Board “spacers”… 2mm thin pieces of board to sit underneath the base terrain boards in case of uneven tables.
Synchronise watches… don’t think I’ve forgotten anything!
Setting up on the day
Despite a whole host of supportive emails being forthcoming as a result of my online progress reports on the development of the game, we still had significant moments of trepidation before the show at what the reaction would be… would people “get it”?
However, we needn’t have worried. After a hearty breakfast, we drove the short distance down rain soaked driveway from our hotel to the hallowed halls of Kelham.
A host of onlookers, including notably Mike Siggins, John Boadle (master architect), Mark Allen (whose painting talents are renowned), John Ray, Bill Gaskin, and so on kept us going all day!
It wasn’t long before we were able to relax as we overheard comments like “Great! They’ve done it just like in the book!”
Many people who knew Brigadier Young in person said he would have approved very much of the spectacle. And to cap it all John Stallard (of WECW notoriety) stopped by with a surprise. He has access to the Brigadiers “on table persona” in the form of the famous figure of Graf von Grunt. Although the figure was unavailable to make a personal appearance on the day, at least John brought with him photos of the 30mm gentleman.
Post show reactions and feedback
It’s always difficult to gauge just how a game has been received at a show. After all, most people will be fairly pleasant face-to-face! The real test would be afterwards, in the cold light of day. And it’s always interesting to see what gets said online, in the wargaming chat rooms …
And we were amazed at how positive was the response. Some didn’t like it, most did; but very seldom do games get so much individual attention. No doubt, the modelling skills of other games was far more “realistic”… yet we feel that we created a certain design, a certain charm, and yes, a certain classic nostalgia which had people captivated. Of that we are rather proud…
Above and below: The Grunterhof. One of the main buildings in Sittangbad town itself.
Below: the tavern in Sittangbad...
Below: my version of the strange looking prison shown in the book
Below: more Sittangbad town houses.

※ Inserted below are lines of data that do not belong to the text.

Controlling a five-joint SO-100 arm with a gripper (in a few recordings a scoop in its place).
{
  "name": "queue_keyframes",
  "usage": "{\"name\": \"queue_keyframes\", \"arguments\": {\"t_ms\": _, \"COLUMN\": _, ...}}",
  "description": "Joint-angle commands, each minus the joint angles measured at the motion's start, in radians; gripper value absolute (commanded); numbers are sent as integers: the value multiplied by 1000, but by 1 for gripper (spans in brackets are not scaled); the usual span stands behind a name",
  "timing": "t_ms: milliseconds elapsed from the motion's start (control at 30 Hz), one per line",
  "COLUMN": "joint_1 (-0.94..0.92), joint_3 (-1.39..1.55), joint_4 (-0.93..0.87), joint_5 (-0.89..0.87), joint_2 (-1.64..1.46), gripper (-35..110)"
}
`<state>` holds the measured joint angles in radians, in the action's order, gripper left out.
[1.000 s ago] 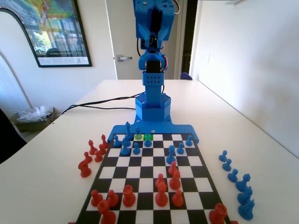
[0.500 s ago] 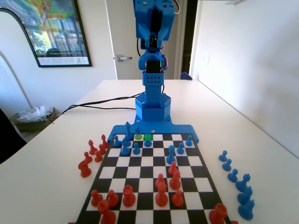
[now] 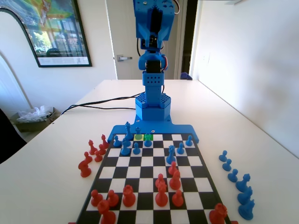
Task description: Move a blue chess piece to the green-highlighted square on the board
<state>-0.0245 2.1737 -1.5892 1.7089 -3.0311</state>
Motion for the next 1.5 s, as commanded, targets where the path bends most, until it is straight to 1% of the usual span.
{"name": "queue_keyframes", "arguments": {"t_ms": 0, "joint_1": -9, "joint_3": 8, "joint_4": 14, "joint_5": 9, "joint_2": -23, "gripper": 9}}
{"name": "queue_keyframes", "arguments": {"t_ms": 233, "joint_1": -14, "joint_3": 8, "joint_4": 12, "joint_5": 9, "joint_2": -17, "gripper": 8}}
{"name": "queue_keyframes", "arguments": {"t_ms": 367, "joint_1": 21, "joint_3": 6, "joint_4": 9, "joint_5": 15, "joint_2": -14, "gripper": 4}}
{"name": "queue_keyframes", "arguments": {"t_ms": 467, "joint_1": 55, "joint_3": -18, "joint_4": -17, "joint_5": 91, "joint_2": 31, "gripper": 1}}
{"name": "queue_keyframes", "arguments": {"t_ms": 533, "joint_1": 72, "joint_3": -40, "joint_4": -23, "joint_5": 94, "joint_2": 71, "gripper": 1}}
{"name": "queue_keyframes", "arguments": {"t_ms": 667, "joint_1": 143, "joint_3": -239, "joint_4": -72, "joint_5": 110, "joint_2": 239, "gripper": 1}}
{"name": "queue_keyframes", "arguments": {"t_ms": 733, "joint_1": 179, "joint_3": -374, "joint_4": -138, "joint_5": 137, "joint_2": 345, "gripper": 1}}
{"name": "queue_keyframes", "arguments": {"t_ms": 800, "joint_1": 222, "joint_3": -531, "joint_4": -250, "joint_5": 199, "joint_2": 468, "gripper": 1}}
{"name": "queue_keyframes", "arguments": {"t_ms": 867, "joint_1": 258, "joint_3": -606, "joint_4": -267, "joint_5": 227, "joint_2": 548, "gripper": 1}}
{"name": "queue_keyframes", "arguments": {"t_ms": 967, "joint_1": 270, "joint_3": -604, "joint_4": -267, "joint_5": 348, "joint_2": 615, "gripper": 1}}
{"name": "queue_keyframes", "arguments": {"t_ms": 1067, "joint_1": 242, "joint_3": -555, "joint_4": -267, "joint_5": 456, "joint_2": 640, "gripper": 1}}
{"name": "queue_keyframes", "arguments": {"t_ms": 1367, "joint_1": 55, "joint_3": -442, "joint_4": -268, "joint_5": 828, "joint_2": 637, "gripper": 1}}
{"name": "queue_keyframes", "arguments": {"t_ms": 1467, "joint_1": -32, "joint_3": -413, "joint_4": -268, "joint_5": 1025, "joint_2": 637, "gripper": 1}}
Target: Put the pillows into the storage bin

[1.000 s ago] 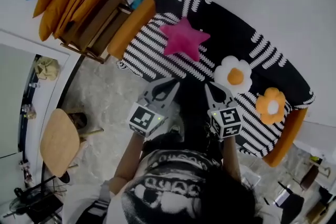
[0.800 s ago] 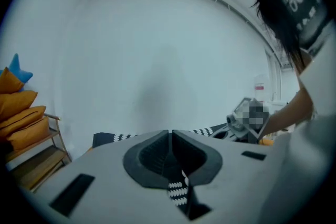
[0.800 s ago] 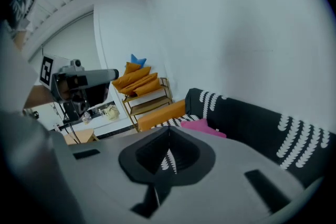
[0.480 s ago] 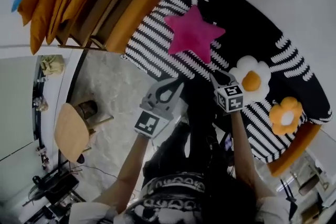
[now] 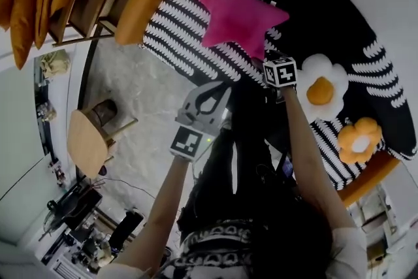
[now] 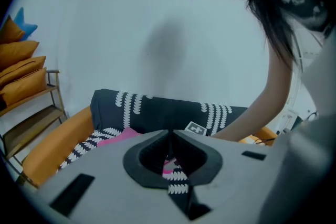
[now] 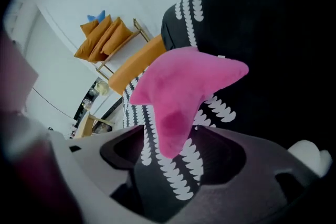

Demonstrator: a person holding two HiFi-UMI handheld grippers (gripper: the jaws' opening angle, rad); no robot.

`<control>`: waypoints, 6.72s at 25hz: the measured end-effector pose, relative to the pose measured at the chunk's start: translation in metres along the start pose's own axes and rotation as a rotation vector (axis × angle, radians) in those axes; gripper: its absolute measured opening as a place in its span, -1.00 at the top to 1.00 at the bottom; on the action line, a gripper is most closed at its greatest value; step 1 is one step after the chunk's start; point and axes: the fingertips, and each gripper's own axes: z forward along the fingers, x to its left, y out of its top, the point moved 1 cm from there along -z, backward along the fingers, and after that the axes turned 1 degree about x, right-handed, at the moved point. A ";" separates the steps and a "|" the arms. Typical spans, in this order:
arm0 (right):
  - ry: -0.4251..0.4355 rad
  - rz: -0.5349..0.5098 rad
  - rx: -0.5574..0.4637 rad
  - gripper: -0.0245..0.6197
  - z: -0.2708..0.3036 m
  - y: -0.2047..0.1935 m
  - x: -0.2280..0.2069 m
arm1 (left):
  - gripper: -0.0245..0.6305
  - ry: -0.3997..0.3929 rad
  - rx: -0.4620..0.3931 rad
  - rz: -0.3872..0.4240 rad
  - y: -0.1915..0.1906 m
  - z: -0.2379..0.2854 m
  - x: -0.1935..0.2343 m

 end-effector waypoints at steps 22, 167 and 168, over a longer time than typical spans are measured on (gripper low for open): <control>0.273 0.477 0.034 0.39 0.014 0.018 0.063 | 0.86 0.046 -0.008 -0.025 0.004 -0.023 0.032; 0.021 1.268 -0.923 0.78 -0.334 -0.342 0.013 | 0.86 -1.131 0.151 0.679 -0.070 0.012 -0.411; 0.016 1.279 -0.958 0.78 -0.345 -0.357 0.023 | 0.86 -1.153 0.145 0.700 -0.072 0.003 -0.426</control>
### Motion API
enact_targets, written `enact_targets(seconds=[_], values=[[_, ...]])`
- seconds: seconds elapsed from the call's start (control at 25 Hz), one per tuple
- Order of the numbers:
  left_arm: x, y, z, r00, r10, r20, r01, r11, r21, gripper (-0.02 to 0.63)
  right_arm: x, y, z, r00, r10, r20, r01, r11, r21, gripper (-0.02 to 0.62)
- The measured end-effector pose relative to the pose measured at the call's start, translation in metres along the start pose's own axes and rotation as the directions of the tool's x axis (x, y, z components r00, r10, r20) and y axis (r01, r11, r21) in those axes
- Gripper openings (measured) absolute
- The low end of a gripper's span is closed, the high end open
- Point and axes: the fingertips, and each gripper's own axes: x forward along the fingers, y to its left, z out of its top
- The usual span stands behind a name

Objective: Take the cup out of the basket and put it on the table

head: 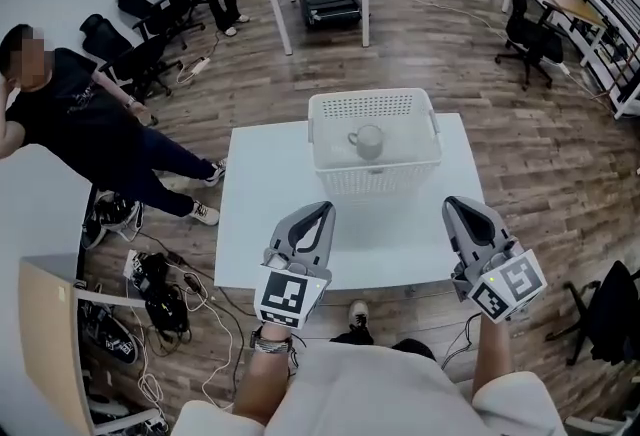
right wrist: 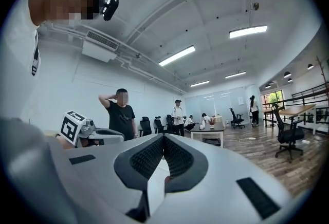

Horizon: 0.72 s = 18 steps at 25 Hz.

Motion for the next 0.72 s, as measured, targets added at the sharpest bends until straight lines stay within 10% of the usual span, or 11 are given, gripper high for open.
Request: enact_targets(seconds=[0.72], values=[[0.073, -0.004, 0.006, 0.996, 0.051, -0.080, -0.045, 0.997, 0.068, -0.002, -0.005, -0.055, -0.002, 0.999, 0.027, -0.036, -0.026, 1.000, 0.010, 0.017]])
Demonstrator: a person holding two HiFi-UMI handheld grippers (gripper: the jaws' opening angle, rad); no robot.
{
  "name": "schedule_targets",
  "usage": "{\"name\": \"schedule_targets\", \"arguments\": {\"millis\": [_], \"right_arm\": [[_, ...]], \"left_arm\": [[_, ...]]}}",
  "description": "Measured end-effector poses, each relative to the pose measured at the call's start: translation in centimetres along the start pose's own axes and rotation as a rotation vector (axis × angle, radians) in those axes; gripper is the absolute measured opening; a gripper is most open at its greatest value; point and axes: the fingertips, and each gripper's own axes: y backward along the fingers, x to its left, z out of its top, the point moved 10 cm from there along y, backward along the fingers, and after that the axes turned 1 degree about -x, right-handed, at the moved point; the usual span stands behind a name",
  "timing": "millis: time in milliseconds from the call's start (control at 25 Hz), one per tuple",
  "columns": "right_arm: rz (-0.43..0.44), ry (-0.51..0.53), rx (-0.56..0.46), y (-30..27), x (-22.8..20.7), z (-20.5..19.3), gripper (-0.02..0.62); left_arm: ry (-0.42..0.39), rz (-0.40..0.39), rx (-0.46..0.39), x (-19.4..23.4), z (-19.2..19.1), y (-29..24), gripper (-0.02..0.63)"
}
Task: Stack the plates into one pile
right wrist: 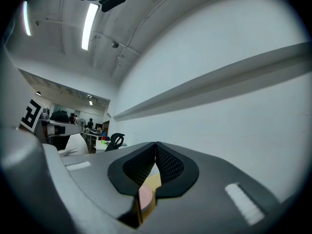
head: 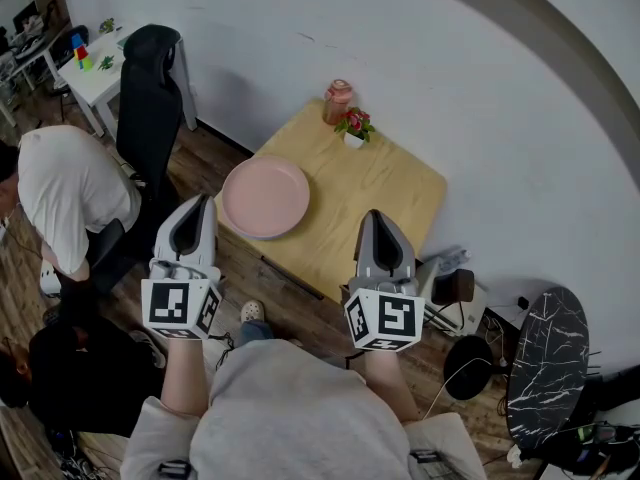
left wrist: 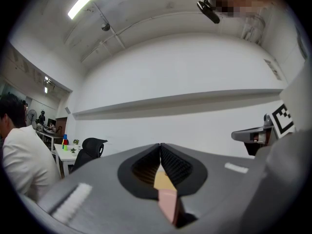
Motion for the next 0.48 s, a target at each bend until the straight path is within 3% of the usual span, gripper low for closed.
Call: {"name": "schedule_targets", "arguments": {"millis": [480], "right_arm": [[0.002,0.0,-0.011,0.61,-0.41,0.24,0.005]], "left_arm": [[-0.011,-0.022,-0.014,-0.77,0.19,-0.05,0.06]]}}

All were produced in the "lift off to reveal ruins" style.
Below: Eisenburg Village
These pictures were taken in my wargames room the week before the show.
I wanted to bring a consistent aesthetic to the game, and with only the black and white pictures in "Charge" to go by I had to come up with something that had a distinctive appeal.
I must admit having considerable trepidation in designing and creating the terrain in such a stylised way. However, the "look" has certainly caught on, and has been replicated by many in the hobby since. I like to think that's my small contribution to the classic look!